Why couldn’t I get past this? All I wanted was to move on and be done—it hurt far too much, and I couldn’t make sense of it. I wanted him to disappear completely, as completely as he had betrayed me.
“I don’t know Airel, it just doesn’t make sense.”
“Why did he do it, Kim?” I was having trouble seeing the road. “Why did he try so hard? Why did he let me fall in love with him, knowing the whole time that he was baiting me into a trap? Why not at least just be a friend, and get close that way; why lead me on like this? Does he hate me that much?”
Kim didn’t have any answers, and neither did I.
Chapter III
1250 B.C. Arabia
“Hold until I make contact.” Kreios stood alone, the Shadowers’ gift cutting a divot around his position, leaving him exposed and fully visible to the enemy on the moonlit little hill. “I want them to believe they are fighting only one.”
The clanking ripping sounds of the demonic army came through the night to the angels much clearer now as the horde began to emerge from the forest in a swarm, torches held high.
This was the kind of day for which he had been made. Kreios felt the leeching pull of the horde begin to try to attack him, but the Sword deflected it, even adding to his reserve. “Stand ready the trumpet…”
The army ascended the hill, weapons and teeth bared.
Kreios stood still, resolute.
Like the point of a spear, the first wave of the horde attack converged on Kreios, assuming he was ready to martyr himself, and that the fight would be over before it had started. Wicked men and demons ran on top of each other and killed one another in order to be the first to reach Kreios and snuff his life.
“Trumpeter, sound the attack.” Kreios held up the Sword, and Glory sprang forth from it in long spiraling webs of light. The enemy army threw up their hands to cover their eyes but it was too late. Blindness overcame them and they fell, crying out in agony, crashing to the earth, clawing at their eyes. Their coming damnation was revealed to them by the light of the Sword; the trumpet resounded, and the Shadowers covered Kreios. The first angelic wave charged immediately, killing two or three of the cowering horde with each strike of the blade, axe, mace.
Kreios moved lightly, wading through the horde, parrying, stabbing, cutting. The thirteen at Kreios’s side were unmatched. One of them, Veridon, at least a head above the rest, wielded the mace and took three or four of the enemy with each swing. The demons attacked each other in panic as they tried to meet with their invisible enemy.

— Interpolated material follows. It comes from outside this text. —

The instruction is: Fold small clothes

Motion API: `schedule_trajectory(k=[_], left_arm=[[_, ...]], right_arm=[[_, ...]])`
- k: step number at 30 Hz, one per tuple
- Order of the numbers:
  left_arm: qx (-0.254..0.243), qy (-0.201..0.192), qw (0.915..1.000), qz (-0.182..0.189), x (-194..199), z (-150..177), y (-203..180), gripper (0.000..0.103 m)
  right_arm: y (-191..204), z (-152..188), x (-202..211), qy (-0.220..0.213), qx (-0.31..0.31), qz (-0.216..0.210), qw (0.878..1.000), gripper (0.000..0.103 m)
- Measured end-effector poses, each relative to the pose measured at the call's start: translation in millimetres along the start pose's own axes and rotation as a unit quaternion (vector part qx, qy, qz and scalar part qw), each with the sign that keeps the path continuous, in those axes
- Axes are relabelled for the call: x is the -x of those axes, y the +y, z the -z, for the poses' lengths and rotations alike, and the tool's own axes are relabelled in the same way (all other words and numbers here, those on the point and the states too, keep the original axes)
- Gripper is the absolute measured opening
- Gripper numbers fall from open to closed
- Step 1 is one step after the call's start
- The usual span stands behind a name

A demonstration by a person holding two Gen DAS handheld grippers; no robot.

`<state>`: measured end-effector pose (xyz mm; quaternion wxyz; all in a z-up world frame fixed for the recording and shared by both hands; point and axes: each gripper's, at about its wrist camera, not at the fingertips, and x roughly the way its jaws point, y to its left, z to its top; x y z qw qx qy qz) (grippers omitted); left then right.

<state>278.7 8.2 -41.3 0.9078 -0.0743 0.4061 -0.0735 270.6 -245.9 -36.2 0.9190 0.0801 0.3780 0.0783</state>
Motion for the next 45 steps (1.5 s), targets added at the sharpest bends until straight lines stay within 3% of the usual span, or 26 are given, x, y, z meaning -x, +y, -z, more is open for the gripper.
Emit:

A monstrous man worked his way toward Kreios, keying on the body parts that were being thrown outward from where he stood. A massive club was in his hands, dripping with blood. Spikes protruded from its working surface. Kreios leaped into the air, Sword held high, and brought it down squarely on the man’s crown, splitting his massive head in two. A fountain of black blood rushed forth from the man’s wound as he fell to the earth, flopping like a headless fish. Kreios saw that this hordesman was still unmanifest, his Brother still hiding within him. “Some have not yet divided their forms!” The message was received, and the angelic army engaged the deception.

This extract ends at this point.